I was wrong.
Wrong, wrong, wrong.
I predicted that the British Columbia New Democrats would win that province’s election. They didn’t. In fact, the scandal and mishap-prone B.C. Liberals won it – and they won a majority, too. It was perhaps the most dramatic political turnaround many of us will see in a lifetime.
What happened? Well, I like to think my two or three regular readers are owed much-better analysis than I gave them on Tuesday. So here are ten reasons why I – along, seemingly, with every other pollster and pundit and prognosticator – got it wrong.
1. The polls: Every pollster messed up. In the weeks and months leading up to the historic vote, not one of them suggested that the B.C. Liberals could win big. The reasons will be hotly debated for a long time. Perhaps it is their methodology – online pools, IVR (Interactive Voice Response) – in an era where landlines are passé. Perhaps respondents are lying to pollsters, and keeping their preferences to themselves.
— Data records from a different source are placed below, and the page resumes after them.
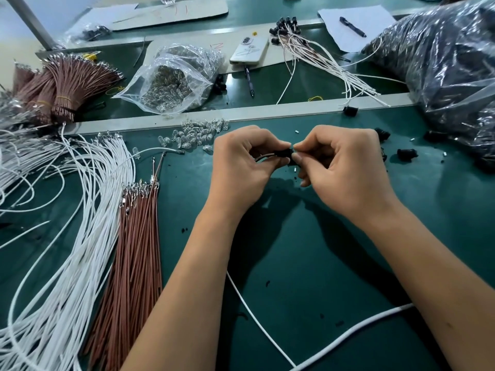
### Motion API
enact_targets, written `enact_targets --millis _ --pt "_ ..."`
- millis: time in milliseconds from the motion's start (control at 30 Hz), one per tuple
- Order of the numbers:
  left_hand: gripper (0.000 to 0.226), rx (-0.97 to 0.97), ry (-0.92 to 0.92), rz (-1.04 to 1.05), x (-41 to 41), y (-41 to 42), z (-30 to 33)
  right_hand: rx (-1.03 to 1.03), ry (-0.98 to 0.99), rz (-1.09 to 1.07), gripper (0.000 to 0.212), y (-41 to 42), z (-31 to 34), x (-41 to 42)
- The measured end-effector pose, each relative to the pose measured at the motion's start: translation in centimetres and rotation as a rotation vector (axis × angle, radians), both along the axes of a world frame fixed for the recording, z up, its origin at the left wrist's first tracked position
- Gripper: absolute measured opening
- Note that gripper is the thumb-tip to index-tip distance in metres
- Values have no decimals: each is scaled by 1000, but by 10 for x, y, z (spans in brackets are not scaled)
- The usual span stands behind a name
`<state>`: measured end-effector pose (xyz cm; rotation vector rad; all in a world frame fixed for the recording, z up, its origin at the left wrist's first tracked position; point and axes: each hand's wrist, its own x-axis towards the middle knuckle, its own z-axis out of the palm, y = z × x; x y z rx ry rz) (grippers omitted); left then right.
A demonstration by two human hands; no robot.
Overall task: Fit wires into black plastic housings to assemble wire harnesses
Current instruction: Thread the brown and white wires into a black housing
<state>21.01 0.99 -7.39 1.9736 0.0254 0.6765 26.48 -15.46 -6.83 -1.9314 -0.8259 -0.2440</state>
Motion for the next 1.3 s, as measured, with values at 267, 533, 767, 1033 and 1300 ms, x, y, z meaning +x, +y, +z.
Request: enact_targets --millis 267,533,767,1033,1300 --pt "17 77 -6 -1 -1 0 1 32 84 7 10 0 0 0" --pt "17 -30 121 -115 0 2 0 24 245 68 14 -6 -1 9" --pt "25 -255 105 -240 -3 4 3 247 479 224 12 -10 8 8" --pt "18 -255 221 -251 -3 3 1 125 500 263 14 -15 8 12" --pt "16 -319 225 -247 -4 0 3 94 505 295 15 -21 12 16"
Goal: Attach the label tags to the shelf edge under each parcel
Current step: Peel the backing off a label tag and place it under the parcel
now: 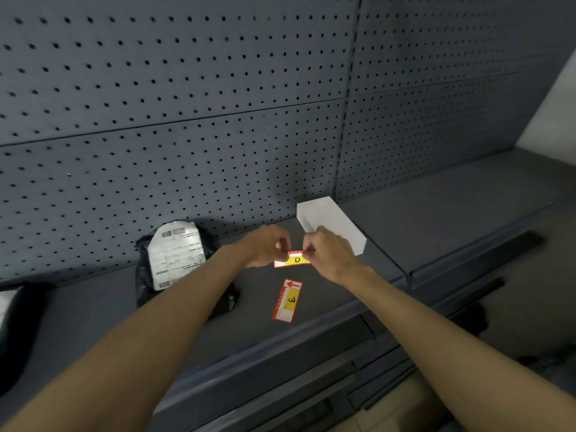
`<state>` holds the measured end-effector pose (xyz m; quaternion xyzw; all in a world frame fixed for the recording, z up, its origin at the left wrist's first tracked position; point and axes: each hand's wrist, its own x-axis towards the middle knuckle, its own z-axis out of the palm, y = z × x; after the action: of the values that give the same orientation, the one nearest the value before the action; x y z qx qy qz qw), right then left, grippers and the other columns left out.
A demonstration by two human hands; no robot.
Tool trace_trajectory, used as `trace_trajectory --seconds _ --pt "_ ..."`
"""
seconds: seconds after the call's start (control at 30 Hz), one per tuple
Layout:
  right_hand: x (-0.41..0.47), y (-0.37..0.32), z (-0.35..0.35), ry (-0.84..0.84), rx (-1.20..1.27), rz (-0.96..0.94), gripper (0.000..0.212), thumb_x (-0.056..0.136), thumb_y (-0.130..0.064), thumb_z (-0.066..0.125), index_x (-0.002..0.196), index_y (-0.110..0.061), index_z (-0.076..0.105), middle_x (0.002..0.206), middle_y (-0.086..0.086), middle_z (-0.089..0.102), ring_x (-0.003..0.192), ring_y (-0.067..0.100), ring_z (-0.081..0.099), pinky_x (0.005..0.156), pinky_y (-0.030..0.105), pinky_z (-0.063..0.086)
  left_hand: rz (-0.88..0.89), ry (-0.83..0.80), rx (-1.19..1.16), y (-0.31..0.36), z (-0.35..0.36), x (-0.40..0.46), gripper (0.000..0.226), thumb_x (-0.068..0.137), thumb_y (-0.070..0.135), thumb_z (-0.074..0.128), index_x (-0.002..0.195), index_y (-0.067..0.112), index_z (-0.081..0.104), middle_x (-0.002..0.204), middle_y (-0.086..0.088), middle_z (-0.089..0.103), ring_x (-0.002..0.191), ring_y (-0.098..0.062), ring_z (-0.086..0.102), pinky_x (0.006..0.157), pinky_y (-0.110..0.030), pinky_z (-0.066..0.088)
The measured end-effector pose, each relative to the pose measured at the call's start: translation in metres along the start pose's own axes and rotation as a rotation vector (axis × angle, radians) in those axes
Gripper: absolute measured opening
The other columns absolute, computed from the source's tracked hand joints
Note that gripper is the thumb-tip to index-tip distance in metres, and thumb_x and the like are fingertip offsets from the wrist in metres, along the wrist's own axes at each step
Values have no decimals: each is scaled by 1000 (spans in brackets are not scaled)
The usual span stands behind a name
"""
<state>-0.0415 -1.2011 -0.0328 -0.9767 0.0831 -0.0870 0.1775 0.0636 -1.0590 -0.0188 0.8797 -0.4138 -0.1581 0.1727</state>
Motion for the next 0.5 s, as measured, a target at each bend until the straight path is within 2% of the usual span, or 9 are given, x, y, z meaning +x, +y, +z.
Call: trace_trajectory --seconds 0.07,0.17,0.27,0.37,0.43,0.5 --pt "3 -14 -5 0 42 -75 6 89 -19 66 88 -14 68 95 1 48 73 24 59 66 34 43 -46 56 -17 -8 -11 -20 16 81 18 73 73 27 62 83 7 61 86 -17 63 78 -35 53" --pt "2 -41 -5 -2 140 -149 5 87 -20 66 83 -18 67 89 -5 56 78 17 58 67 31 40 -115 139 -19 -17 -26 -60 24 80 20 75 66 32 59 76 11 61 84 -16 63 78 -34 52" --pt "-6 -72 -2 -5 263 -236 7 87 -14 65 83 -13 70 82 -2 69 74 16 62 66 33 47 -176 226 -43 -23 -32 -106 15 81 20 74 72 26 63 80 4 65 83 -19 64 79 -36 55" --pt "-25 -102 3 -30 342 -313 9 89 -8 62 86 -9 70 83 2 70 67 13 61 64 33 49 -256 340 -75 -25 -27 -158 5 82 18 72 81 17 68 87 -4 69 86 -24 65 80 -39 56" --pt "-41 -120 8 -47 370 -367 10 91 -7 59 89 -8 69 84 0 68 64 6 57 62 30 48 -324 408 -70 -22 -20 -191 9 84 20 72 91 14 70 96 -6 71 91 -25 65 82 -39 55" --pt "-57 -135 12 -51 396 -427 11 93 -8 57 91 -7 68 87 3 67 69 10 59 65 30 51 -378 464 -46 -18 -10 -219 14 86 22 70 97 14 69 101 -6 70 92 -24 64 83 -39 54"
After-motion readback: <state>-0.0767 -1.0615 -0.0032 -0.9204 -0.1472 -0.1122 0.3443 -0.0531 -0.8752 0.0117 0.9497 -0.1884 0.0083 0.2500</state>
Perhaps polling – as we have recently seen in provincial elections in Alberta and Quebec – has a far larger margin of error than pollsters claim. Whatever the cause, I was wrong to believe the polls. Even when they show 20-plus-point leads.
2. The pundits: Every one of us – including the ones I consider media giants in B.C., like Vaughan Palmer, Gary Mason and Mike Smyth – didn’t see this one coming. Even supposedly-experienced soothsayers, like me, buy into the conventional wisdom. When, these days, the conventional wisdom is neither. Clearly, we are being lazy, and relying on polls (see above) to do our thinking for us.
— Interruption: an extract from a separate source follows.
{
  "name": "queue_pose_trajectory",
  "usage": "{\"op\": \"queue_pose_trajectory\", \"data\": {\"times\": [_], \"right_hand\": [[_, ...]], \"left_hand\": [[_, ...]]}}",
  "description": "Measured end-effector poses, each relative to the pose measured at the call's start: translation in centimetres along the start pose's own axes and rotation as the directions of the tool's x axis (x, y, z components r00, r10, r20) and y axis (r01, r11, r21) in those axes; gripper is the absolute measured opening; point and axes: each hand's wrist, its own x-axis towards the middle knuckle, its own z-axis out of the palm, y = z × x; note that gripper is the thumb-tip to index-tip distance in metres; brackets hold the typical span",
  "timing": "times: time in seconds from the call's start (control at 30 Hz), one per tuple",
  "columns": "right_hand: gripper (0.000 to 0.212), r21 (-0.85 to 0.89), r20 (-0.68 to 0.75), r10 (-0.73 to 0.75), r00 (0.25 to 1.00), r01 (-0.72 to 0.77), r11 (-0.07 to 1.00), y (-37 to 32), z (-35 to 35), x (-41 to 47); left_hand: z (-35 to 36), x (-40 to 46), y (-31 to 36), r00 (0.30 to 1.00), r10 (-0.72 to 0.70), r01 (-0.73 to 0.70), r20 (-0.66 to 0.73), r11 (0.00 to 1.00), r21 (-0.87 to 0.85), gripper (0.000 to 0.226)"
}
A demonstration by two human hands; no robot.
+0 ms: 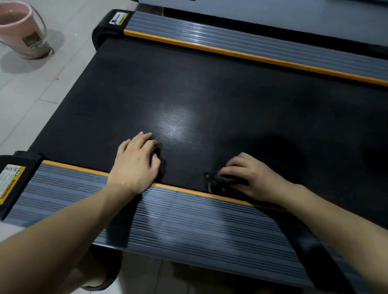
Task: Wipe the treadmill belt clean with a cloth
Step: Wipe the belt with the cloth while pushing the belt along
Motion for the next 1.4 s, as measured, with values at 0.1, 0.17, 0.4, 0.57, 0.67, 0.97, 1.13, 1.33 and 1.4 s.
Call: {"op": "queue_pose_trajectory", "data": {"times": [0.1,0.17,0.4,0.57,0.67,0.97,1.13,1.33,1.4], "right_hand": [[0.032,0.054,-0.068,-0.012,0.998,0.016,0.998,-2.0,2.8,6.9],[0.03,0.097,-0.083,0.021,0.996,-0.012,0.995,-3.3,3.3,8.7],[0.036,0.084,-0.093,0.21,0.973,-0.202,0.976,1.4,-0.8,-3.7],[0.028,0.025,-0.255,0.348,0.902,-0.354,0.935,4.4,-0.5,0.7],[0.025,0.075,-0.356,0.499,0.79,-0.508,0.858,3.8,0.4,3.2],[0.03,-0.036,-0.316,0.179,0.932,-0.2,0.979,-1.1,4.1,6.2],[0.027,-0.054,-0.394,0.23,0.89,-0.272,0.961,2.4,4.8,13.1],[0.029,-0.115,-0.457,0.27,0.847,-0.358,0.927,9.9,3.2,21.8],[0.03,-0.113,-0.469,0.273,0.84,-0.364,0.924,13.0,2.6,24.4]], "left_hand": [[-0.2,-0.1,0.1,1.0,0.016,-0.016,-0.014,1.0,0.005,0.04],[-0.3,-0.1,0.2,0.999,0.034,-0.034,-0.03,0.999,0.007,0.042],[0.0,-0.1,0.0,0.999,0.053,-0.053,0.004,0.998,0.019,0.044],[0.0,0.0,0.1,0.998,0.06,-0.06,0.004,0.998,0.015,0.041],[-0.1,0.0,0.1,0.999,0.049,-0.049,0.011,0.999,0.004,0.041],[-0.7,-0.1,0.1,0.995,0.003,0.001,0.102,0.999,-0.034,0.048],[-0.8,3.1,0.2,0.996,-0.017,0.021,0.092,0.999,-0.037,0.047],[0.0,13.2,-1.5,0.999,0.01,-0.009,0.049,1.0,-0.017,0.039],[0.7,16.0,-2.6,0.999,0.029,-0.029,0.042,1.0,-0.003,0.039]]}}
3. Campaigns matter: The B.C. New Democrats ran a good one, but the B.C. Liberals ran a better one. Christy Clark’s smartest move was to import Dalton McGuinty campaigners like Don Guy, Laura Miller and Ben Chin, who helped give the ruling party the discipline and message it desperately needed. (As a fellow McGuinty Liberal, I couldn’t have done what my friends did, and worked alongside the likes of Stockwell Day and Rob Ford advisor Nick Kouvalis. But a win’s a win.)]
4. Christy Clark: Some of us were right about the Liberal leader’s negatives – she got beaten in her own riding, a longtime Liberal stronghold. But Clark’s personal unpopularity, particularly among women, didn’t hurt her party as much as it should have. She is a formidable debater and a campaigner.
5. Adrian Dix: The B.C. New Democrat leader was no Bolshevik extremist, but he had a poor debate performance, and he clearly did not relish the campaign spotlight – while his main opponent reveled in it. His approach was stable and steady, but uninspiring.
6. Stephen Harper: Clark’s coziness with the Conservative Prime Minister and the upper echelons of his B.C. cadre did not hurt her – in fact, it may have helped. Justin Trudeau and Thomas Mulcair, take note: in urban Canada, Harper is not as much of a liability as many reckon. Even after a decade in power, the federal Conservatives – who, in B.C., are provincial Liberals – remain a force to be reckoned with.
7. Going neg: Clark did, Dix didn’t. Only towards the end, when some of his massive lead had eroded, did Dix put together some attack ads. But they were weak and ineffective. Clark’s, designed by Miller, Guy and her friend Don Millar, were better and everywhere.
8. B.C. Conservative Party: To win big, Dix needed the Right-wing vote to split. It didn’t. The B.C. Conservatives party was a serial joke for months, and voters had no confidence in it. Their collapse helped re-elect Clark.
9. The economy: Clark relentlessly focused on it, but Dix didn’t. Big mistake. While economists may insist that the great global recession is over, not many Canadians are so sure. Clark’s message discipline, on the only issue that matters, made the difference.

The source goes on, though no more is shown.